- _Data for the task_:
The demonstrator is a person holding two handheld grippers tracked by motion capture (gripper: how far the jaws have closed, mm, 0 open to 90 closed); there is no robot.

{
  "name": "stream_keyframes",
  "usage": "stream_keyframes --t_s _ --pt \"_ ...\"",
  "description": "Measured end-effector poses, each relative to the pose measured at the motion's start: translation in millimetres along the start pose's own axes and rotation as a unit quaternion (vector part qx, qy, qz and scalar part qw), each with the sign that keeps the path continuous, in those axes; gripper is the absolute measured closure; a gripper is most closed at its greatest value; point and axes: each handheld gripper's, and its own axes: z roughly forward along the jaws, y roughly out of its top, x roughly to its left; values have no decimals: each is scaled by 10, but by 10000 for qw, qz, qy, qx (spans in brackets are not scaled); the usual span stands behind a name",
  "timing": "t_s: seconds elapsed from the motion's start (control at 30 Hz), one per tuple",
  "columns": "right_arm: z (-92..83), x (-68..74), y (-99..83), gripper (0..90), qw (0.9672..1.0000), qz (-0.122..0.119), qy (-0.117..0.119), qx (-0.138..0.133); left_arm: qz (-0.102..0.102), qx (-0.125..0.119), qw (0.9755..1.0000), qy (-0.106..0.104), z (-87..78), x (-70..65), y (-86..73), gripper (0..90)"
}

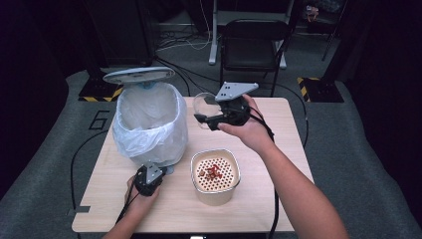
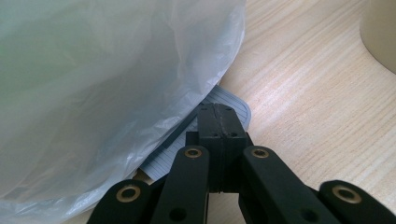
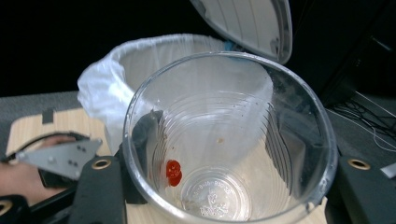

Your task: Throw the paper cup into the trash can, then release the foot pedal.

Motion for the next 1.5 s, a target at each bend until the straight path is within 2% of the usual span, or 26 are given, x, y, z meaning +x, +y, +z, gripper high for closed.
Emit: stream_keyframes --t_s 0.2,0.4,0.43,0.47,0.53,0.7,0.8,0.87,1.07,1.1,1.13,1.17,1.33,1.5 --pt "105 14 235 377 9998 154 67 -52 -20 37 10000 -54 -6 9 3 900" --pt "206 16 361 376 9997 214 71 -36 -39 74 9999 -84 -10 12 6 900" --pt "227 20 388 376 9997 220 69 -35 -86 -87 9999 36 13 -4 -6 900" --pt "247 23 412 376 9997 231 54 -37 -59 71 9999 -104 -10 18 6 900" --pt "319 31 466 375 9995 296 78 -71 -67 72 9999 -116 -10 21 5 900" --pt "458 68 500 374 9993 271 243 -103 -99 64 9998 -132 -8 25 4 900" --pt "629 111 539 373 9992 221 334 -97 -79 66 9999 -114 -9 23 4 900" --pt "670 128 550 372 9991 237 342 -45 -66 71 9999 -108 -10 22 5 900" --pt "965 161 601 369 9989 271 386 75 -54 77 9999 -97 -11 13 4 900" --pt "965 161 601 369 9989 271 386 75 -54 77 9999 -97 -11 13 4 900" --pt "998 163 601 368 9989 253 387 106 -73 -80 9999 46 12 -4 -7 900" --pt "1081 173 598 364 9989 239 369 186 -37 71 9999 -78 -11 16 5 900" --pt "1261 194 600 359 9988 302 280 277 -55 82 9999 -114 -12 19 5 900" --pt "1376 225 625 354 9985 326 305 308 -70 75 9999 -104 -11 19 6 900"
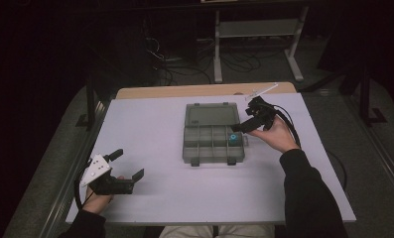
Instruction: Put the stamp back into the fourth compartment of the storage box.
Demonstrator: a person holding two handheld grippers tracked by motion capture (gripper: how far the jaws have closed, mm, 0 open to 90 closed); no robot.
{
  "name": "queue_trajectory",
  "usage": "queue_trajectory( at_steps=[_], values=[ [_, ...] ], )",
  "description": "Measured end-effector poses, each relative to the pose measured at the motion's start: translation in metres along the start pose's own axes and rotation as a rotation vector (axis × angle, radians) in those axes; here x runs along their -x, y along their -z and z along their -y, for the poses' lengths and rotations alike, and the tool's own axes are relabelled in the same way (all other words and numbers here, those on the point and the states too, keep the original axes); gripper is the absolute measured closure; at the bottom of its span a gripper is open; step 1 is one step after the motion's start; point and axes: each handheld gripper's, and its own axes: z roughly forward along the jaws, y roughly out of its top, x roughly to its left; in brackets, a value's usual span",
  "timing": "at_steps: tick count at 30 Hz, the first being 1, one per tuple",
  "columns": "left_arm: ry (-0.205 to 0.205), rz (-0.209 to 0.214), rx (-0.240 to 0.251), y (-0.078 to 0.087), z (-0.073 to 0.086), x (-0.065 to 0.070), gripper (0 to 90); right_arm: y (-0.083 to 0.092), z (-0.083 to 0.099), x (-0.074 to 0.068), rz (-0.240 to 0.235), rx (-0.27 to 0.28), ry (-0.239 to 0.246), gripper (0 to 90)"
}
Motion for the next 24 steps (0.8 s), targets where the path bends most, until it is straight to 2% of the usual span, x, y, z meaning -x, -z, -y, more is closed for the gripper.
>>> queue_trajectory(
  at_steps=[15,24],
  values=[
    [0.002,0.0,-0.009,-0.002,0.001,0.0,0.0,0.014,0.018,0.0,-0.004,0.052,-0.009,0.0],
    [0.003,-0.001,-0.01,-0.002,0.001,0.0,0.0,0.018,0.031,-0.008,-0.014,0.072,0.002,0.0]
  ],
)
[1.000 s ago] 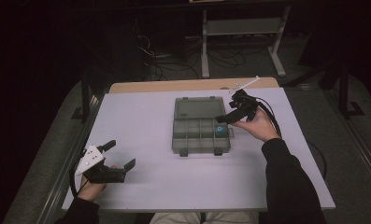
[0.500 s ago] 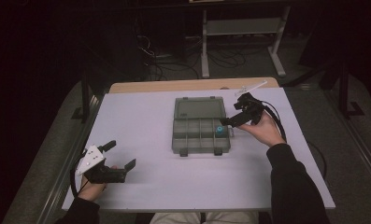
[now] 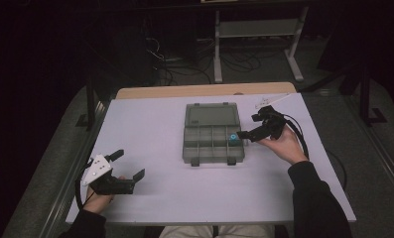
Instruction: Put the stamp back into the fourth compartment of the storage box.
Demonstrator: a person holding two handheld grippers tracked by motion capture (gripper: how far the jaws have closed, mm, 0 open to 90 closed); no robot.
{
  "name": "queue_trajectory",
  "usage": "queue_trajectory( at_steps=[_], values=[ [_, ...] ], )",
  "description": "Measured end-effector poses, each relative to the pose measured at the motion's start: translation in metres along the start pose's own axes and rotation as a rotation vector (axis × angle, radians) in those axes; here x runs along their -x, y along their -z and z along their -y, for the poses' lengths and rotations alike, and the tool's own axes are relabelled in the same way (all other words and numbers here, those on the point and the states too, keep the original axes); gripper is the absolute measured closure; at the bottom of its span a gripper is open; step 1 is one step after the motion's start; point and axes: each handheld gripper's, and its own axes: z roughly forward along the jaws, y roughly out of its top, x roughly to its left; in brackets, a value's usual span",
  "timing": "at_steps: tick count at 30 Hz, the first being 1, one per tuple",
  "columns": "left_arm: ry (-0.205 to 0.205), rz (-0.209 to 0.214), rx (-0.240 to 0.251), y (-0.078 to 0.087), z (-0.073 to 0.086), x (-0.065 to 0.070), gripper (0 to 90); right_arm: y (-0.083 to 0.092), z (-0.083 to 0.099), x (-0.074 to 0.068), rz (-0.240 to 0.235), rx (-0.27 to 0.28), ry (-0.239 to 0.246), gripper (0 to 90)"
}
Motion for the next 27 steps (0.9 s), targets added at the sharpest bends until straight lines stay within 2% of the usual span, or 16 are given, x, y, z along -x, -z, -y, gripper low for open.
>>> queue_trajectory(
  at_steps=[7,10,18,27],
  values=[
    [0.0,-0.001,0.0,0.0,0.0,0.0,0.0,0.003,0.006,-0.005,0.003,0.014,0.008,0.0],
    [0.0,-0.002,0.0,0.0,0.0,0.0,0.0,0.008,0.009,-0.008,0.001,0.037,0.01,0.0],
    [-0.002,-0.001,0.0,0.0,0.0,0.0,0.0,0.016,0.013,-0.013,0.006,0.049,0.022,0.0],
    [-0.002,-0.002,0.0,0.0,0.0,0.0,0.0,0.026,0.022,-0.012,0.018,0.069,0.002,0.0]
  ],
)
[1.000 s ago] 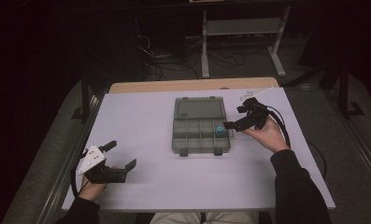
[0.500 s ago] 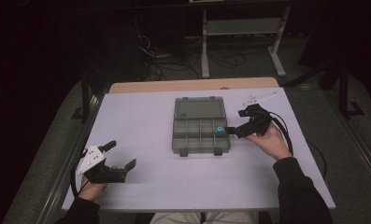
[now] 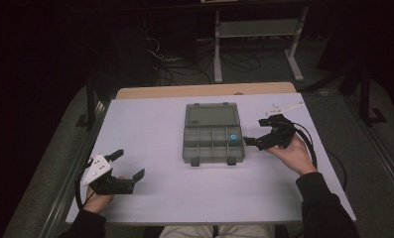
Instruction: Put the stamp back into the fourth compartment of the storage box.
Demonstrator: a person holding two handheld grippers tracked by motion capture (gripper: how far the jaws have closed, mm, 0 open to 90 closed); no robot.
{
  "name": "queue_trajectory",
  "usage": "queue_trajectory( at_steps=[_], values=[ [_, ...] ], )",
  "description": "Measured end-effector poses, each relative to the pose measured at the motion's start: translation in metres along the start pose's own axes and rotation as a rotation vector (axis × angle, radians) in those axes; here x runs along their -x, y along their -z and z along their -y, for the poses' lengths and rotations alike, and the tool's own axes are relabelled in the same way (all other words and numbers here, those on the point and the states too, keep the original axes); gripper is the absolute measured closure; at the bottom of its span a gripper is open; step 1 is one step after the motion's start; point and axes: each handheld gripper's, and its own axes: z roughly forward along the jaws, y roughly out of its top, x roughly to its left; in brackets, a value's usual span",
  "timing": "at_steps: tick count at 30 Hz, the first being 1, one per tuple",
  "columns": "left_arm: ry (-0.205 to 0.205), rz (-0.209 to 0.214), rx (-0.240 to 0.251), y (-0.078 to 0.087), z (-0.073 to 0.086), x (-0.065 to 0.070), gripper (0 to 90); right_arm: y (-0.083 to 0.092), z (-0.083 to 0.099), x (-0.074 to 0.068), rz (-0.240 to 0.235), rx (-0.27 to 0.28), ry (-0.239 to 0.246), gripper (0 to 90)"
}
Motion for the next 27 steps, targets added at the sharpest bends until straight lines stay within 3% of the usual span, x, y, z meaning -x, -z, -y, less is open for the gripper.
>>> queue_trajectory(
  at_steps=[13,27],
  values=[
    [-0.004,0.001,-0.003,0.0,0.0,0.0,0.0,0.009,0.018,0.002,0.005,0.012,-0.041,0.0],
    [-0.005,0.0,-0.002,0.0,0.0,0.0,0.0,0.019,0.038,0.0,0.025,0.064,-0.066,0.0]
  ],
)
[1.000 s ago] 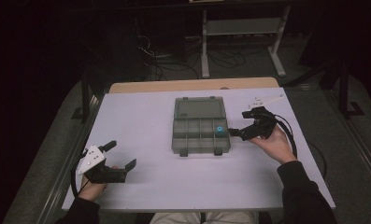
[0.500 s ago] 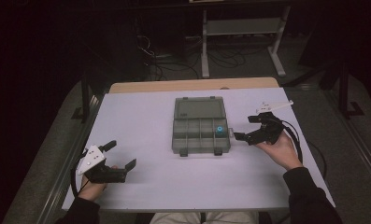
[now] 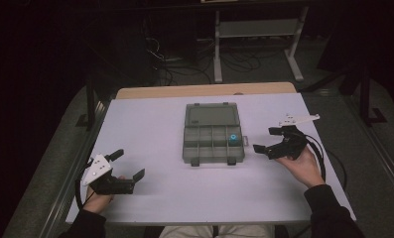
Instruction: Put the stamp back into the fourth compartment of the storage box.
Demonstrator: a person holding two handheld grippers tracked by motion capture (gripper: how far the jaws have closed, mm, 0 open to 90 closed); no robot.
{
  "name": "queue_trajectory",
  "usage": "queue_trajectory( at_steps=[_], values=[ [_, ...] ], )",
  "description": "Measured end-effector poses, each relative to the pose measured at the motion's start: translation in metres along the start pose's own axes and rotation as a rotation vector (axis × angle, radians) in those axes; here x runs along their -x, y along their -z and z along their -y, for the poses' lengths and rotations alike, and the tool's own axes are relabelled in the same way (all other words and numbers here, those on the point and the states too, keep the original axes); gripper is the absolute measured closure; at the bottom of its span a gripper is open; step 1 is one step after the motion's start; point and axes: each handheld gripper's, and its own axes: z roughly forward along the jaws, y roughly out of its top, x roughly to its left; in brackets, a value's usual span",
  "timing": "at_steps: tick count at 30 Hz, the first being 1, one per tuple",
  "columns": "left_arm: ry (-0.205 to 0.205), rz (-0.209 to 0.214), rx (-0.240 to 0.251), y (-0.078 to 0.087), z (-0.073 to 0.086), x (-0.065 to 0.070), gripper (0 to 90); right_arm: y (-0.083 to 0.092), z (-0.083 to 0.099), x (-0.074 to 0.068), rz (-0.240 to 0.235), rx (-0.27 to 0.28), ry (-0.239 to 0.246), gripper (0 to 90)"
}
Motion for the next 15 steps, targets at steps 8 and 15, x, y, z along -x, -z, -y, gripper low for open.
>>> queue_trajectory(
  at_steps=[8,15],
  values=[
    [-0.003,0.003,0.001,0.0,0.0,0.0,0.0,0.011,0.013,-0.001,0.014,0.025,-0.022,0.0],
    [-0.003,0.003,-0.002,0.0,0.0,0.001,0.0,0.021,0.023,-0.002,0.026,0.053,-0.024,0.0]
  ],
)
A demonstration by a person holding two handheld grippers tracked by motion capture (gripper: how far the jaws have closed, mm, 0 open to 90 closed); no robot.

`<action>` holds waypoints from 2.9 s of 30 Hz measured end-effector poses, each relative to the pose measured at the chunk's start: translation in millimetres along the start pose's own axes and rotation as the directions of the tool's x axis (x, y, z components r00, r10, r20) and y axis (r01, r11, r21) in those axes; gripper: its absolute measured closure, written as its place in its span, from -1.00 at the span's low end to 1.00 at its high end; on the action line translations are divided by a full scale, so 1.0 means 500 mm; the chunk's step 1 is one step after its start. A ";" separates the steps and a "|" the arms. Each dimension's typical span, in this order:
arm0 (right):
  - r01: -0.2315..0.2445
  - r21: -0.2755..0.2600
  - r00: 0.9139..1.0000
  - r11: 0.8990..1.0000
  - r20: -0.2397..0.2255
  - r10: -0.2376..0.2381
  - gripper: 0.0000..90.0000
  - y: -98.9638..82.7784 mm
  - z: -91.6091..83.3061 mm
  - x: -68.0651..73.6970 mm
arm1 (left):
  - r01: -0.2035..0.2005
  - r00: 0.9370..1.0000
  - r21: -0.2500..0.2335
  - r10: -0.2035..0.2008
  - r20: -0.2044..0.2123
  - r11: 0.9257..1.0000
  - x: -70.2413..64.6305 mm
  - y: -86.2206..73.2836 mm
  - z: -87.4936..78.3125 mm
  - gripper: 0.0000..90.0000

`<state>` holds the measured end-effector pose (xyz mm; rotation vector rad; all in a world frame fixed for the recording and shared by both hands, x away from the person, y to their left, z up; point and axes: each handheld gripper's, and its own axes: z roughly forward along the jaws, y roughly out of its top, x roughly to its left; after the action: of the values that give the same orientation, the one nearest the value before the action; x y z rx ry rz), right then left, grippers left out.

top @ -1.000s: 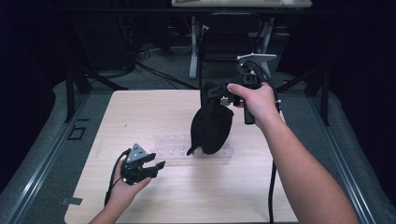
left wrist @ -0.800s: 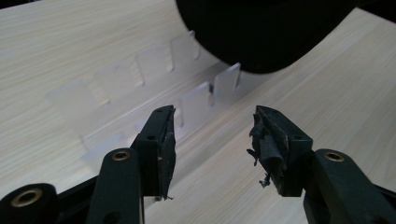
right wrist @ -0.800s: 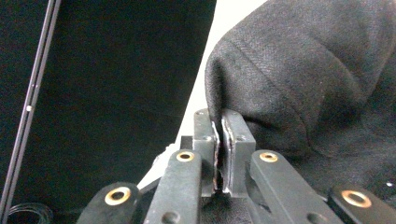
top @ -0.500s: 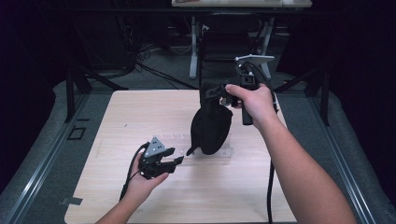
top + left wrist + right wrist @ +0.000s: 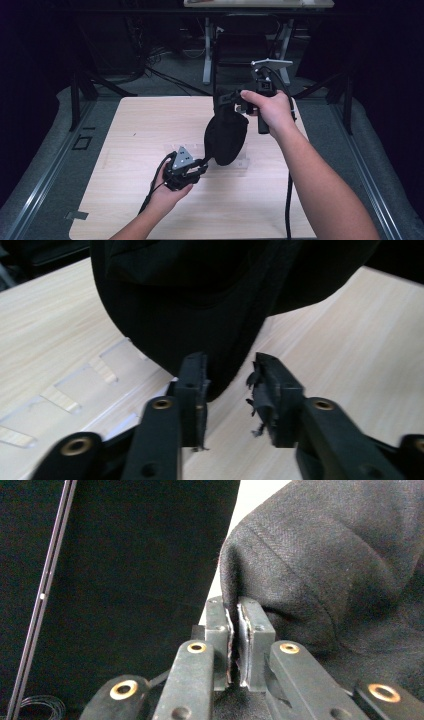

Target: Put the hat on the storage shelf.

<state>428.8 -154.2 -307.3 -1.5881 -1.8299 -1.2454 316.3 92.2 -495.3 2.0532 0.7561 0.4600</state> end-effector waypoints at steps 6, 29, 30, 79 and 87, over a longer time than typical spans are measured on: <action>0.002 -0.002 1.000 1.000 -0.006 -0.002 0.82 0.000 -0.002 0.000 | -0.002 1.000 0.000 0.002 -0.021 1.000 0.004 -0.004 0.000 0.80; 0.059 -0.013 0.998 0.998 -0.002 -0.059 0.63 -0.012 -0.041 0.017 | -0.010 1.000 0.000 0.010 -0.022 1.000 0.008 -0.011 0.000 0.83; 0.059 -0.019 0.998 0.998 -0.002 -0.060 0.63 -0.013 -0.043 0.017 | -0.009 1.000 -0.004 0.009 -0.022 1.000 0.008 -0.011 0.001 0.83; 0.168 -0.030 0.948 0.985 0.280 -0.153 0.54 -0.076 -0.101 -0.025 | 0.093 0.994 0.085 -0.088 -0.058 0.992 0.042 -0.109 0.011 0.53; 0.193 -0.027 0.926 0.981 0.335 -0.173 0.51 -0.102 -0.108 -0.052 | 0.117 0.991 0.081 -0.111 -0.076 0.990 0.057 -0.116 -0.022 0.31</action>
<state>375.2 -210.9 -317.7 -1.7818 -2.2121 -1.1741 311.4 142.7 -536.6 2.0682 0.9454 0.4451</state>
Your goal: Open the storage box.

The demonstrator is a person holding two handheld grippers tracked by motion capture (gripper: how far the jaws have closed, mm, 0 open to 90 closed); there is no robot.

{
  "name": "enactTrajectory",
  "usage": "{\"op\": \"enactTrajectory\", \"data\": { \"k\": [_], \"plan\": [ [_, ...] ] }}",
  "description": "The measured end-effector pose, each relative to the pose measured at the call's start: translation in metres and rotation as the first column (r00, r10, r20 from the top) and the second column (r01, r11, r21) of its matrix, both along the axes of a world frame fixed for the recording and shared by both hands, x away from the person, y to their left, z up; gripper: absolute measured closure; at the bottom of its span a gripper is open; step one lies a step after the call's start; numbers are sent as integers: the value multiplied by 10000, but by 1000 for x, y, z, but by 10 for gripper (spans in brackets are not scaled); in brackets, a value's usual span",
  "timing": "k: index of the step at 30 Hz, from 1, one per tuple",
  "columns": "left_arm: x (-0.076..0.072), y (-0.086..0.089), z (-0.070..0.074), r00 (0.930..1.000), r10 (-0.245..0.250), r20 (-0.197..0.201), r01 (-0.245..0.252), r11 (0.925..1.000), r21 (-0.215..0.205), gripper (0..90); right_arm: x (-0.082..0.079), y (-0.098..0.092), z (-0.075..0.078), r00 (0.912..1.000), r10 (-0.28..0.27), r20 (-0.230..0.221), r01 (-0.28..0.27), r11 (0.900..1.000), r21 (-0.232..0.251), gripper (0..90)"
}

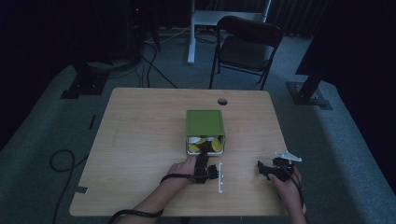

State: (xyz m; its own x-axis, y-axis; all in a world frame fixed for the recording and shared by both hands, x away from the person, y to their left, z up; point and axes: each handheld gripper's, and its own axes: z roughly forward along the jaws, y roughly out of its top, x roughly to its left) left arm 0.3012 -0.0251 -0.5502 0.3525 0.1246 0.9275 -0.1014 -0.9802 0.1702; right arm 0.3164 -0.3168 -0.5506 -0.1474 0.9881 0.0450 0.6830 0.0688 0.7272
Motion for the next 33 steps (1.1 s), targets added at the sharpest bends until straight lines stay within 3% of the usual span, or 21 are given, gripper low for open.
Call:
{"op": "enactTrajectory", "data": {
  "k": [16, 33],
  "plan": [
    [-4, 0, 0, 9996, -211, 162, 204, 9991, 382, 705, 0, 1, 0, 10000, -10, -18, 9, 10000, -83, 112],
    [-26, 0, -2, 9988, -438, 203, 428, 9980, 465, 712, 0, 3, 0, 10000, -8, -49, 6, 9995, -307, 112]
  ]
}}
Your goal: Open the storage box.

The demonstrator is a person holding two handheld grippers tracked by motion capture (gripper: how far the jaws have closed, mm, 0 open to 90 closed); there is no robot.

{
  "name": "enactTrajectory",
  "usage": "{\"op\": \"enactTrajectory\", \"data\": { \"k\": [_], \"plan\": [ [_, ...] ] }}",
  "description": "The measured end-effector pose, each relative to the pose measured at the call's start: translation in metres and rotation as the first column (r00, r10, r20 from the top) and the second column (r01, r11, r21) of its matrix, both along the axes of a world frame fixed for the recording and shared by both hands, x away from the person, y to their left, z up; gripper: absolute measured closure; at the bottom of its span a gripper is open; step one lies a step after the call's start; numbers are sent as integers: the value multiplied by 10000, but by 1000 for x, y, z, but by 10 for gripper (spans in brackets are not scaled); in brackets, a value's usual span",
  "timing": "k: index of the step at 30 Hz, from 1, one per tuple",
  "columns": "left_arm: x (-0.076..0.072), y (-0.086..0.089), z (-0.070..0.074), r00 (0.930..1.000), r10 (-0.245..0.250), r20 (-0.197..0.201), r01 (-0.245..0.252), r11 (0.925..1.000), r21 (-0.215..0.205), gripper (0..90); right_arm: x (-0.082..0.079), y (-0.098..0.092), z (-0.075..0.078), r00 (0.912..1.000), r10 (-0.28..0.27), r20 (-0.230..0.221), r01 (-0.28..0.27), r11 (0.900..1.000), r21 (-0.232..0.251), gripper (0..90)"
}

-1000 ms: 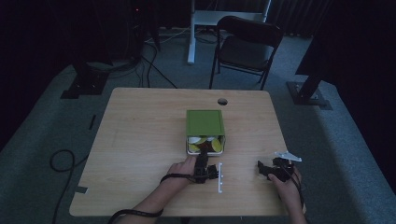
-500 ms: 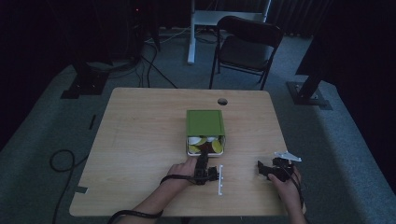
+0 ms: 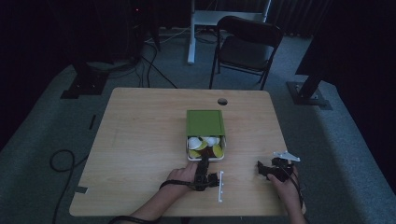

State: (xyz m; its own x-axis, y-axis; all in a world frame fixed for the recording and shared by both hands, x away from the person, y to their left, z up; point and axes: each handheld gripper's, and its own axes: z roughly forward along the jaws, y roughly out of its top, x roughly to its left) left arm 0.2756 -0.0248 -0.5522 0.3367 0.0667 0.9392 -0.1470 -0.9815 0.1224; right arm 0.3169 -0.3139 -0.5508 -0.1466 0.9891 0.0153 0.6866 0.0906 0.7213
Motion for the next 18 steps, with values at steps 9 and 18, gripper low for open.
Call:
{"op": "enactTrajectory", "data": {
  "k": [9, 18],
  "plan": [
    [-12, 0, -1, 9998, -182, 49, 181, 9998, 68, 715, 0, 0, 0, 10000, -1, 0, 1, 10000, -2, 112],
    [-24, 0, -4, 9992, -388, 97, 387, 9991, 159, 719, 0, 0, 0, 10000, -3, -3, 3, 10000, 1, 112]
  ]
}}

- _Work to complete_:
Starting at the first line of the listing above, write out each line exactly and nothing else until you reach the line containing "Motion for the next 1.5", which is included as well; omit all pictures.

- _Result for this exercise_:
The demonstrator is a person holding two handheld grippers tracked by motion capture (gripper: how far the jaws have closed, mm, 0 open to 90 closed); there is no robot.

{
  "name": "stream_keyframes",
  "usage": "stream_keyframes --t_s _ --pt \"_ ...\"",
  "description": "Measured end-effector poses, each relative to the pose measured at the motion's start: translation in millimetres along the start pose's own axes and rotation as a unit quaternion (vector part qx, qy, qz and scalar part qw), each with the sign that keeps the path continuous, in those axes; gripper is the absolute measured closure; a gripper is most closed at its greatest value; point and axes: each handheld gripper's, and its own axes: z roughly forward along the jaws, y roughly out of its top, x roughly to its left; values have no decimals: each is scaled by 10, but by 10000 for qw, qz, qy, qx (spans in brackets are not scaled); the usual span stands behind a name",
  "timing": "t_s: seconds elapsed from the motion's start (control at 30 Hz), one per tuple",
  "columns": "right_arm: z (-92..83), x (-68..74), y (-99..83), gripper (0..90), qw (0.9672..1.0000), qz (-0.122..0.119), qy (-0.117..0.119), qx (-0.138..0.133); left_arm: qz (-0.102..0.102), qx (-0.125..0.119), qw (0.9755..1.0000), qy (-0.106..0.104), z (-87..78), x (-70..65), y (-86..73), gripper (0..90)"
}


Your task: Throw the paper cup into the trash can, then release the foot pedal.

Motion for the next 1.5 s, a target at each bend until the straight path is within 2% of the usual span, or 26 are given, x, y, z meaning +x, +y, +z, gripper high for closed.

This answer is now finished.